PM Product Data and Experimentation 06 － Retention, Cohorts, and Segmentation: Knowing Who Stays Matters More Than Watching the Average

A product can look healthier than it really is simply because averages are excellent at cosmetics.

Overall D7 retention has not collapsed.
Average conversion still looks respectable.
A few dashboard lines are even pointing upwards.

If that is all you look at, it is dangerously easy to conclude that the product is probably fine.

Real life is usually messier.

New users may be getting worse while older users keep the average afloat.
One high-quality acquisition source may be improving while other channels quietly deteriorate.
A small group of heavy users may be masking the fact that a much larger group is slipping away.

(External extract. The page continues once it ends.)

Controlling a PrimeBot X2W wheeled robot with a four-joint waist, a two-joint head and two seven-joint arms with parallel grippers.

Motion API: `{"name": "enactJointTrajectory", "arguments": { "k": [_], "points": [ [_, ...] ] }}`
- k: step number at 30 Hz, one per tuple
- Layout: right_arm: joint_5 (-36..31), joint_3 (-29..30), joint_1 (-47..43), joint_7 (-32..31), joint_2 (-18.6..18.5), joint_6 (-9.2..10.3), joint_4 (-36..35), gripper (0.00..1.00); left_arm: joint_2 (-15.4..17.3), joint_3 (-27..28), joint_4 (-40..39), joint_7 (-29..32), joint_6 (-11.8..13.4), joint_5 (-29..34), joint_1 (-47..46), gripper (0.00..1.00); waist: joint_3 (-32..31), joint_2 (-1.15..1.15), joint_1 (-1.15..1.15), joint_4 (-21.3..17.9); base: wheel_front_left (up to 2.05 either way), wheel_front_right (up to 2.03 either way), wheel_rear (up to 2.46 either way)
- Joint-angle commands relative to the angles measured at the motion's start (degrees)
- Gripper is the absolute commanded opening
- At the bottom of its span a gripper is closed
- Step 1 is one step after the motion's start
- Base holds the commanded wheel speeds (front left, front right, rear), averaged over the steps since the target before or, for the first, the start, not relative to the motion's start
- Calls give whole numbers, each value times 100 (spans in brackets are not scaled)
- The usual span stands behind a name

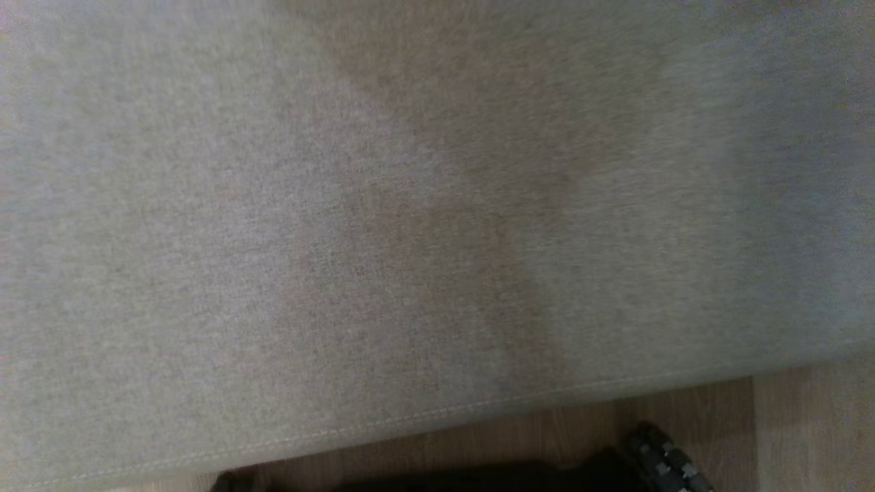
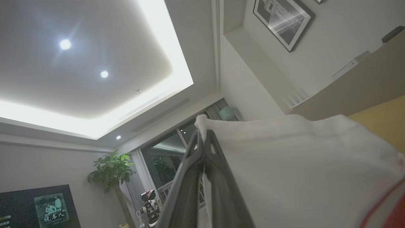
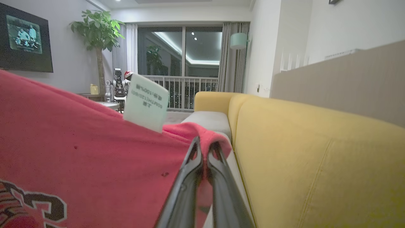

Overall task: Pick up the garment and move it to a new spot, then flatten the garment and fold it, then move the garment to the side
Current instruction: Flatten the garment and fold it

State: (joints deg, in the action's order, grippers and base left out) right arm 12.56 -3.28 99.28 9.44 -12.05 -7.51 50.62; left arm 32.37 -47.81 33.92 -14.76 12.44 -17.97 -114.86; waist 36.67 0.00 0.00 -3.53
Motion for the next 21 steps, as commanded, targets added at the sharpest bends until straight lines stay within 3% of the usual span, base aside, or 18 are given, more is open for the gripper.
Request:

That is why PMs tend to discover quite quickly that retention, cohorts, and segmentation are not three separate bits of analytics jargon. They are a combined way of dismantling the illusion created by the average.

I think of them like this:

Retention asks whether people came back, and whether they came back consistently enough to matter
Cohorts ask which batch of people came back
Segmentation asks which kinds of people came back, and which kinds did not

If you only look at retention and ignore cohorts and segmentation, you often get an answer that looks objective but is far too blunt to guide product decisions well.

Retention is not “did they open the app again?” It is “did they return to value?”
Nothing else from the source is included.